Su homenaje a esta figura histórica también se percibe en su recién publicado disco, donde hay una canción titulada William Kidd que está dedicada al célebre marinero condenado a la horca en el siglo XVIII. Sin embargo, la banda también desea sacar del olvido a las muchas bucaneras silenciadas por la historia, abogando así por romper el cliché de que un pirata es un hombre con parche y garfio. “Hay un montón de mujeres sobre las cuales nos gustaría hacer canciones para narrar lo que fueron sus vivencias, hacer justicia a su imagen y que la gente pueda llegar a conocerlas”, indica Pearl.

Una vía “más light” de entrar en el metal

Asimismo, Pirate Queen combate el cansancio mental y el dominio de los móviles, ofreciendo con su espectáculo un respiro frente a una realidad dominada por la prisa en la que es imposible desconectar de verdad. “Puedes tener cierta libertad al irte de viaje, pero con el tema de las redes sociales y las nuevas tecnologías nunca vas a estar liberado, nunca vas a estar atado a nada”, comenta la guitarrista. Por eso, en su travesía aplican una solución tan drástica como simbólica: “En Lyxion los teléfonos los tiramos al mar, no hay límites”.
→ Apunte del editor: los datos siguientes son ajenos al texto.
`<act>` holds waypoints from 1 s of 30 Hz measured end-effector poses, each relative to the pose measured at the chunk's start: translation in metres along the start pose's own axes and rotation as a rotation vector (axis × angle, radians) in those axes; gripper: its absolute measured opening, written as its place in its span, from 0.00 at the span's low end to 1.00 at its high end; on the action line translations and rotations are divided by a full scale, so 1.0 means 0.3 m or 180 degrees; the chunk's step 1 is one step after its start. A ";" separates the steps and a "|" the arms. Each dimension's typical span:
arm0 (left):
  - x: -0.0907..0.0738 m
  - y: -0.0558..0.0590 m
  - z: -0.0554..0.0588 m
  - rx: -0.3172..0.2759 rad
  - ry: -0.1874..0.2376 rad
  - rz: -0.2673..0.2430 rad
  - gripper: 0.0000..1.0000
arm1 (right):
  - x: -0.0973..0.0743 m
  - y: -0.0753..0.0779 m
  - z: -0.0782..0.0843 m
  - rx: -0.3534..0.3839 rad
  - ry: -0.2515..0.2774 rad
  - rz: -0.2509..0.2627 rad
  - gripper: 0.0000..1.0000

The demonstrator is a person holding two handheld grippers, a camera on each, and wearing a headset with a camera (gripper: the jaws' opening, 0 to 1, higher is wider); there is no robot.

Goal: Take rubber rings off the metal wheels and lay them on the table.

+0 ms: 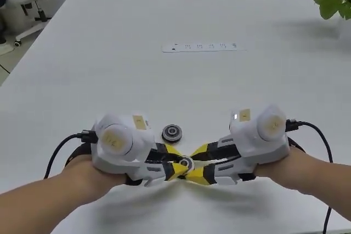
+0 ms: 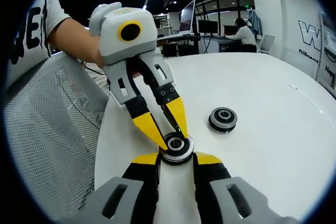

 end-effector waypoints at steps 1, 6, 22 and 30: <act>0.000 0.000 0.000 -0.0001 0.0000 -0.0001 0.13 | -0.001 0.000 0.006 -0.0010 -0.0026 -0.0001 0.20; 0.000 0.000 0.001 -0.0008 -0.0001 -0.0009 0.13 | -0.006 0.001 0.010 0.0013 -0.0045 -0.0002 0.17; -0.001 0.001 0.002 -0.0018 0.0004 -0.0025 0.13 | -0.007 0.019 0.025 0.0157 -0.0135 0.0020 0.04; -0.001 0.001 0.002 -0.0011 0.0001 -0.0034 0.13 | -0.007 0.027 0.024 0.0242 -0.0143 0.0036 0.01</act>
Point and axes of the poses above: the centre of the closed fingertips' face, and the gripper's own axes: x roughly forward along the fingers, y roughly to its right, z roughly out of its underside, the point moved 2 cm from there along -x, roughly backward along the fingers, and after that the axes turned 9 degrees about z, right-handed, at the moved point
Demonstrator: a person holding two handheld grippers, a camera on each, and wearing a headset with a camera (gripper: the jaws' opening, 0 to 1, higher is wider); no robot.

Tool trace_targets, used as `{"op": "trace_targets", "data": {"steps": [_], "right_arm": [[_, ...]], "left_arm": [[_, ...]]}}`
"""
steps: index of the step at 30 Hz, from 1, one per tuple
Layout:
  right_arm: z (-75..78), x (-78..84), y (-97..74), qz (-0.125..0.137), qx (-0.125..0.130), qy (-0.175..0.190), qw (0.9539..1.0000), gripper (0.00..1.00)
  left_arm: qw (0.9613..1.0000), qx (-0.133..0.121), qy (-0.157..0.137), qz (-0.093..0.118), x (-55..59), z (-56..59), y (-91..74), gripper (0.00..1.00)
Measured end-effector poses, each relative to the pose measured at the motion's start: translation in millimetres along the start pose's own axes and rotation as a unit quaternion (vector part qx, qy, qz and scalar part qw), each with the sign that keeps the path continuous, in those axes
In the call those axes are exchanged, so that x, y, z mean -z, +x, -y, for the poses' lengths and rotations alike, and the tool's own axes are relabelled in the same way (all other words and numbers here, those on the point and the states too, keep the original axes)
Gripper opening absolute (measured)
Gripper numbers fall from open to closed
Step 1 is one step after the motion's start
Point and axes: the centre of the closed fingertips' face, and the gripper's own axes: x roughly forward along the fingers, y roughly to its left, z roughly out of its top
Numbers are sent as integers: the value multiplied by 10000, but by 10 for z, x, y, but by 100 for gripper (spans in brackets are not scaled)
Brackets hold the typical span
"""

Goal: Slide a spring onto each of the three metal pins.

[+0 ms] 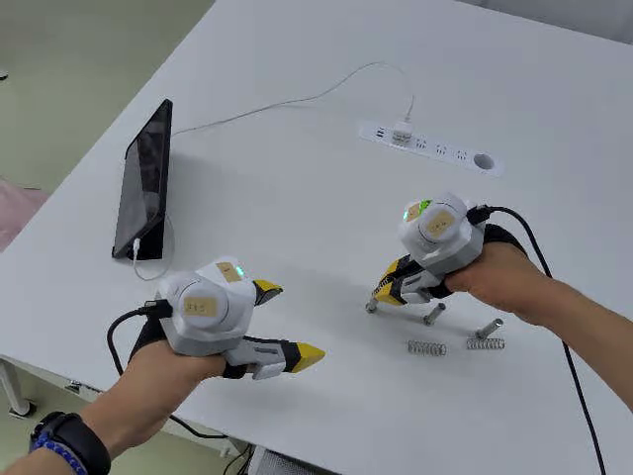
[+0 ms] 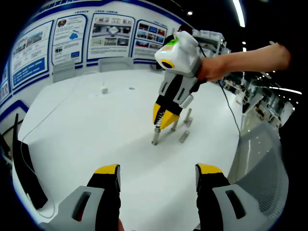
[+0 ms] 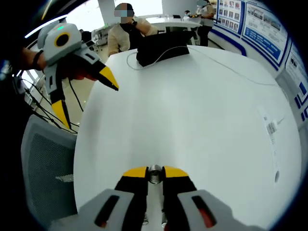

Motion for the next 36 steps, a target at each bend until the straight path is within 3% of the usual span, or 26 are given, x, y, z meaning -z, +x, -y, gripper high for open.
{"op": "trace_targets", "data": {"steps": [36], "right_arm": [[-21, 160, 386, -424, -61, -401, 9983, 13]], "left_arm": [[10000, -94, -22, 27, -15, -59, -19, 65]]}}
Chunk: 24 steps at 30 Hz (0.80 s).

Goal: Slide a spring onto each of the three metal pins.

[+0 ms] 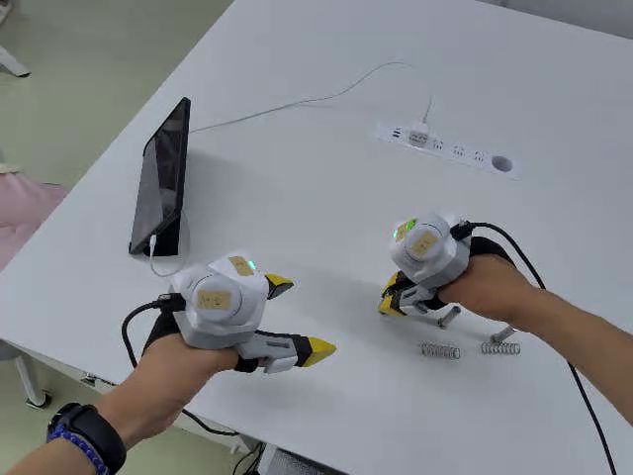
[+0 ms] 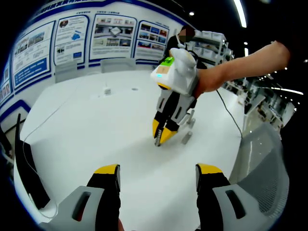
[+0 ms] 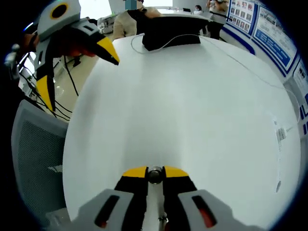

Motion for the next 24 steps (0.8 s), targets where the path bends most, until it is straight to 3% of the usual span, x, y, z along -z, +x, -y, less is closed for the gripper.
{"op": "trace_targets", "data": {"steps": [7, 14, 24], "right_arm": [[-30, 17, -2, -1, -59, 55, 10000, 16], [-22, 39, -175, 99, 55, 95, 9999, 25], [7, -17, -536, 626, 424, 401, 9963, 43]], "left_arm": [[10000, -2, 1, -13, 2, 4, 2, 65], [10000, 35, 21, -16, -7, 38, 10, 65], [10000, 65, 63, 7, -61, 90, 8, 65]]}}
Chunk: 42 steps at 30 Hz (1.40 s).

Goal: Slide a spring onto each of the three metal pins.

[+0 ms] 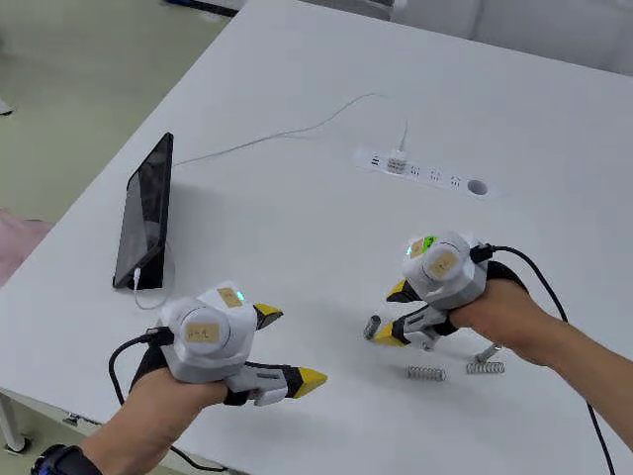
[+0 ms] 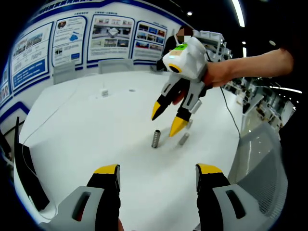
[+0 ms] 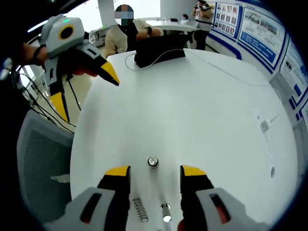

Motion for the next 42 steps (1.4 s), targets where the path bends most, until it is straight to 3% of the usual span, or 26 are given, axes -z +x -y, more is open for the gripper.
{"op": "trace_targets", "data": {"steps": [6, 10, 18, 20, 25, 29, 31, 34, 42], "right_arm": [[-89, -8, -87, 273, 29, 199, 9994, 45], [-117, 39, -122, 318, 146, 327, 9989, 48], [-236, 132, -224, 680, 303, 805, 9940, 55], [-251, 174, -251, 757, 395, 1004, 9913, 56], [-294, 197, -352, 1228, 561, 1590, 9780, 60], [-320, 312, -429, 1376, 718, 1839, 9706, 61], [-343, 362, -468, 1492, 765, 2109, 9630, 63], [-367, 444, -509, 1614, 819, 2334, 9554, 65], [-432, 643, -625, 1730, 1006, 2603, 9446, 67]], "left_arm": [[10000, 26, 33, 19, -41, 41, 2, 65], [10000, 17, 20, 40, -63, 61, -5, 65], [10000, 2, 3, 24, -81, 113, 7, 66], [10000, 0, 1, 22, -89, 120, 11, 66], [10000, -8, -2, 16, -108, 137, 18, 66], [10000, -13, -2, -4, -108, 153, 27, 66], [10000, -8, -6, -16, -110, 171, 31, 66], [10000, -3, -3, -37, -109, 185, 42, 66], [9999, 52, 33, -97, -112, 241, 87, 67]]}}
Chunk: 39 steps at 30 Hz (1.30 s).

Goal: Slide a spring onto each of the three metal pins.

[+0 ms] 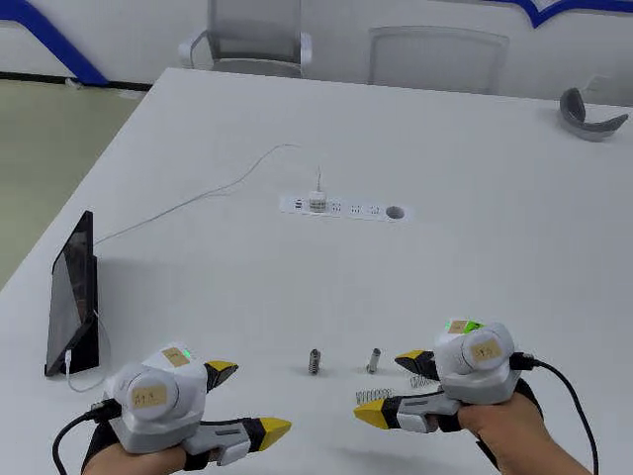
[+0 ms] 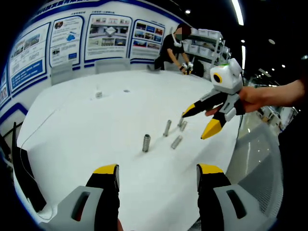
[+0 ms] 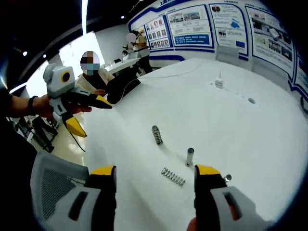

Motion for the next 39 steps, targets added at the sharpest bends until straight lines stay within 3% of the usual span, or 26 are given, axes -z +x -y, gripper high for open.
{"op": "trace_targets", "data": {"steps": [16, 27, 39], "right_arm": [[251, 293, -422, 253, 481, 484, 9973, 73], [378, 515, -652, 362, 713, 819, 9934, 74], [325, 641, -744, 341, 741, 923, 9924, 76]], "left_arm": [[9995, 258, 71, -188, 39, 159, 212, 68], [9978, 533, 237, -304, -14, 363, 402, 68], [9939, 808, 565, -487, -59, 522, 632, 65]]}}
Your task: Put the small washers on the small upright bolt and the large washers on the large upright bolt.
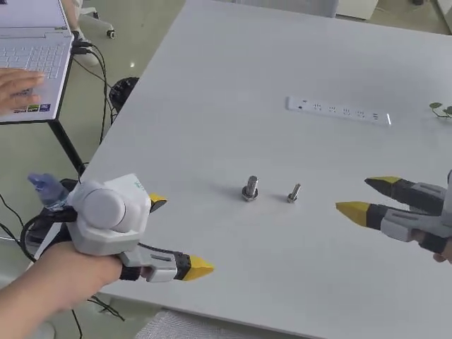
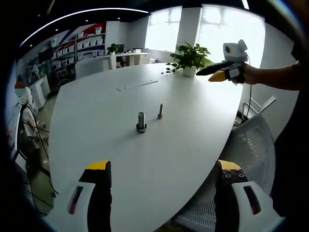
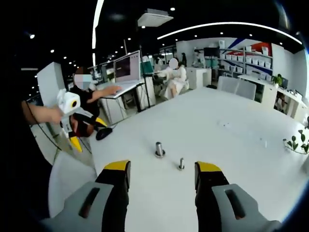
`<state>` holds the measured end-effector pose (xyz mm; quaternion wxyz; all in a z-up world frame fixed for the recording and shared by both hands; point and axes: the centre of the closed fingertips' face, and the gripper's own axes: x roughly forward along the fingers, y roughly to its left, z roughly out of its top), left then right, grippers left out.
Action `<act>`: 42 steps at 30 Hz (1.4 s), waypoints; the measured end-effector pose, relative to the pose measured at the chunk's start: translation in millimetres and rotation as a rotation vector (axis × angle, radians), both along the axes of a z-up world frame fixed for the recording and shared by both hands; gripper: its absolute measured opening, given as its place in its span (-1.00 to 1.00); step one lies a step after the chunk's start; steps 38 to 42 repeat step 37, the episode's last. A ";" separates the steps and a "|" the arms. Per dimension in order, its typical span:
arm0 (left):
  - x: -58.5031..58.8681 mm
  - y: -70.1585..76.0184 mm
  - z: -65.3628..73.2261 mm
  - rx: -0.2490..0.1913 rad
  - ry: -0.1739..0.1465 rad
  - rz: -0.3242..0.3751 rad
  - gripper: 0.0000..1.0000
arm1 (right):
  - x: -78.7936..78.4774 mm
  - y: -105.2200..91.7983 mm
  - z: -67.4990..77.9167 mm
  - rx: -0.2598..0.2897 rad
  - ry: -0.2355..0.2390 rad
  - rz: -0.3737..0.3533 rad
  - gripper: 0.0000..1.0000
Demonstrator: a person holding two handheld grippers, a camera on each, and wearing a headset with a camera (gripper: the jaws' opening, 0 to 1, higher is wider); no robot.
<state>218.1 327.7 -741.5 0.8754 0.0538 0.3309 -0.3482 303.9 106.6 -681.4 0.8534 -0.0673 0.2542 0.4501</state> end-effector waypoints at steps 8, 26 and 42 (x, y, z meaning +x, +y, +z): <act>-2.3 -6.2 4.2 -0.060 -0.010 0.018 0.79 | -30.6 -4.1 -15.6 0.016 0.013 0.005 0.30; -4.4 -6.0 2.3 -0.116 -0.029 0.046 0.86 | -62.3 -46.6 -61.8 0.007 0.049 -0.054 0.95; -8.3 -8.7 -6.9 -0.107 -0.008 0.039 0.86 | -69.5 -52.4 -67.6 -0.016 0.044 -0.048 1.00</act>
Las piratas también desmontan el viejo tópico sobre la rivalidad femenina, puesto que el apoyo entre ellas es prioritario. “Estar en una banda es básicamente como casarse con gente porque convives con ellas y haces muchas cosas con ellas, así que implica una comunicación impecable”, describe Pearl. Esa sintonía les permite afrontar los gastos de viajar por el mundo con recursos propios, llegando incluso a comercializar su propia bebida. “¿Qué es un pirata sin su propia marca de ginebra o de ron? Podríamos romper con ese estereotipo, pero nos quedamos con la ginebra porque nos gusta”, dice.

Con la vista puesta en el futuro tras la salida de Travelling Around The World, Victoria Pearl tiene claro que el verdadero botín que desean encontrar es el de sentir que los oyentes y ellas son una familia. “Después de los conciertos siempre estamos en la zona de merchandising para tener cualquier foto o conversación con el público. Eso nos hace sentir mucho más cercanas”, recalca. “Al final este tipo de banda es como una hermandad, compartes muchas cosas y tu manera de ver el tesoro cambia”, apunta y concluye afirmando que les gustaría que esta sea una vía “más light” para las niñas que quieran meterse en el mundo del metal.